*Exercise prompt:* Give again, word for word, each line below starting at the one that contains "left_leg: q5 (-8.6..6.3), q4" and ending at the one that contains "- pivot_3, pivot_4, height".

*Information provided:*
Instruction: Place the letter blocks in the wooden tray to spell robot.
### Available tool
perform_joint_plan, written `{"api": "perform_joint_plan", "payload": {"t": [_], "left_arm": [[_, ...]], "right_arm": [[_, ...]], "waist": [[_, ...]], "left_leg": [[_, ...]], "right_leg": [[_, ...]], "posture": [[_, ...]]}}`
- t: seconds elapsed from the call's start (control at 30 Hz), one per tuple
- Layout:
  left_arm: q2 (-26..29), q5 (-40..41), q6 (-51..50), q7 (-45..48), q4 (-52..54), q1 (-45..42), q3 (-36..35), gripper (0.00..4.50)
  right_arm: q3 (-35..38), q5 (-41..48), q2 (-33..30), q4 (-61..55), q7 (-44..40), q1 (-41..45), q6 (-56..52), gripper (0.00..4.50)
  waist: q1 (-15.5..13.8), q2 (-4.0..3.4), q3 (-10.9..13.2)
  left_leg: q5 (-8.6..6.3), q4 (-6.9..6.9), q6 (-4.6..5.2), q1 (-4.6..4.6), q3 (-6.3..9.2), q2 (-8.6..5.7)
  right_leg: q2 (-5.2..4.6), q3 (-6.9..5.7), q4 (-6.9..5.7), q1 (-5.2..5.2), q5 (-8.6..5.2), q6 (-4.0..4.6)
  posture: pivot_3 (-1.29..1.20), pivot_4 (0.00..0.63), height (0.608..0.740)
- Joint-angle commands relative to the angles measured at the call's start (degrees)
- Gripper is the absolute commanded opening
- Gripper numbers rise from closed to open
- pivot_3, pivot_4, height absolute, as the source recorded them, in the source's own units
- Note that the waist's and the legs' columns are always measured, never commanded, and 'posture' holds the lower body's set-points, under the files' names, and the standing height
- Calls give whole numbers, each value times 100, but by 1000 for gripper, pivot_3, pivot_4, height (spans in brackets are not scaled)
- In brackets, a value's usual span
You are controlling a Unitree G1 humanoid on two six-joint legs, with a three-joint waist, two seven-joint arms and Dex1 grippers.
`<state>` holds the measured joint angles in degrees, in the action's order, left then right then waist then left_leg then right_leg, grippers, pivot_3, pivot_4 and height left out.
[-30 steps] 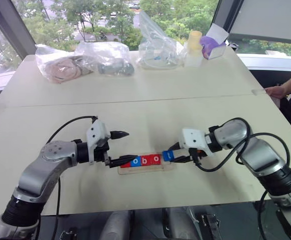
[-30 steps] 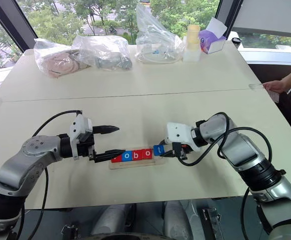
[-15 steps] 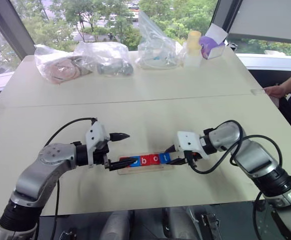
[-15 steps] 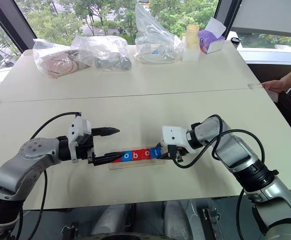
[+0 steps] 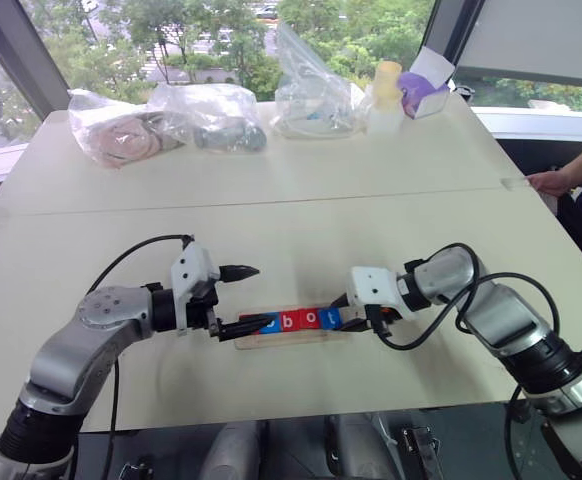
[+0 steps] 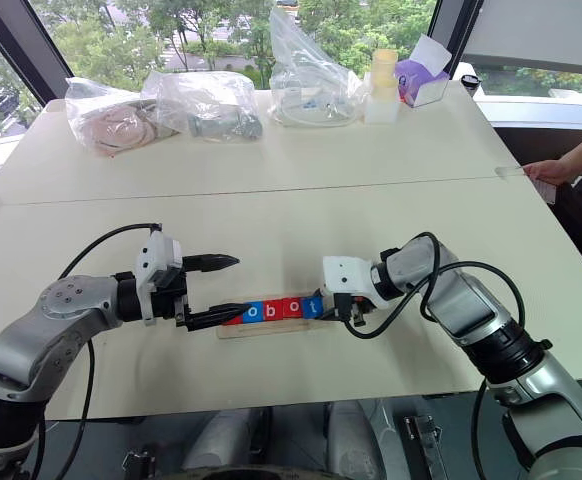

*Expected answer:*
  left_leg: q5 (-8.6..6.3), q4 (-6.9..6.9), q6 (-4.6..5.2), q1 (-4.6..4.6), q3 (-6.3..9.2), q2 (-8.6..5.7)
  right_leg: q2 (-5.2..4.6), q3 (-6.9..5.7), q4 (-6.9..5.7), q1 (-5.2..5.2), q5 (-8.6..5.2), q6 (-4.0..4.6)
  posture: pivot_3 (-1.29..1.20), pivot_4 (0.00..0.63), height (0.608..0.740)
- Joint-angle commands relative to the angles measured at the call's start (degrees)
- Gripper is the absolute commanded opening
- Gripper numbers rise from closed to open
- pivot_3, pivot_4, height absolute, as the source recorded them, in the source's own units

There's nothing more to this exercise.